A common mistake that businesspersons who deal in goods may make is to characterize a transaction improperly. At first glance, it would seem that it is easy to delineate what constitutes a sale from what constitutes a lease. If it is a sale, Article 2 will apply. If it is a lease, Article 2A will apply. The line between sales and leases becomes fuzzy when security interests are involved. A sale intended for security occurs when goods are purchased on credit but the seller retains the right to foreclose on the goods if the buyer stops making payments. In such a case, Article 9 also applies.
The "Economic Realities" test offers salient guidance. It posits that a purported lease is actually a sale when the lessor/seller is scheduled to receive the goods back with little or no economically useful life remaining. The UCC goes beyond merely asking whether the putative lessor would receive the goods back with any economically useful life. The UCC does not follow the Economic Realities test, even though the test is subsumed in it.

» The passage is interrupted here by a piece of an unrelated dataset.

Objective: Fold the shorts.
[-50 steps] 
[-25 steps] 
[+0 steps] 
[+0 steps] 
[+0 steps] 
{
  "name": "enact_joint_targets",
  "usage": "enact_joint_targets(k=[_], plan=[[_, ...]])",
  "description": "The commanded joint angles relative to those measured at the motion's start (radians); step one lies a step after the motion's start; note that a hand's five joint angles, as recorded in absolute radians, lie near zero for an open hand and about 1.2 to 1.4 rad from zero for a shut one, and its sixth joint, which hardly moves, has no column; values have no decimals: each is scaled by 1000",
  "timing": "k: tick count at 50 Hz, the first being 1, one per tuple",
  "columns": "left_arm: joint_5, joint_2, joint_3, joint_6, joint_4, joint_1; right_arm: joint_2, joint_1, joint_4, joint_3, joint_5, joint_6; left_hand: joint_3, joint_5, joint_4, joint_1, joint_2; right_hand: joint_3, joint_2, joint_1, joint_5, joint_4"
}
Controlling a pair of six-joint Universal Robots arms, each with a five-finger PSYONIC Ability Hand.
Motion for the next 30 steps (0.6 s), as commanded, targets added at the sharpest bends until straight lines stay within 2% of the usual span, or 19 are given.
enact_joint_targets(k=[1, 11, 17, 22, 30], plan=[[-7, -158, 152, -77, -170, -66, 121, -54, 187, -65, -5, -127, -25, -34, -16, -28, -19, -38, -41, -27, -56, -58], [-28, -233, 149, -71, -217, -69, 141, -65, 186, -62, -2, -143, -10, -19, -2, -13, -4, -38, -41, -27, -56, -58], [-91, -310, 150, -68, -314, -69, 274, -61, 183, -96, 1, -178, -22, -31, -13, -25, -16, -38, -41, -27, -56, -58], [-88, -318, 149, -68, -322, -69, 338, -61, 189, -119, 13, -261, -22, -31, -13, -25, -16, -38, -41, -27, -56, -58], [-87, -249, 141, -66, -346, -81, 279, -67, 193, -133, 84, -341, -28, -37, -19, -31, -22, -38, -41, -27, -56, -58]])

Article 1 of the UCC distinguishes a lease from a security interest. It defers to the facts of each case. If the lessee/buyer cannot terminate the lease and is obligated to pay for the entire term of it, there is a security interest if: (a) there is no remaining economic life to the goods after the lease expires; (b) the lessee/buyer must renew the lease; or (c) the lessee/buyer has an option to renew the lease for little to no additional payment.
If you lease goods in your business, you should take care to ensure that your leases are not disguised sales. If they are disguised sales and a security interest is created, you would be remiss to not take advantage of Article 9 by perfecting your security interest. Generally, to perfect, it is necessary for the security interest to "attach" and to file a financing statement with the Secretary of State. Generally, a security interest attaches only when it becomes enforceable against the buyer. Perfecting your security interest helps establish priority over other creditors. A perfected security interest has priority over later-in-time perfected security interests. A perfected security interest has priority over unperfected security interests, even those that attached before perfection.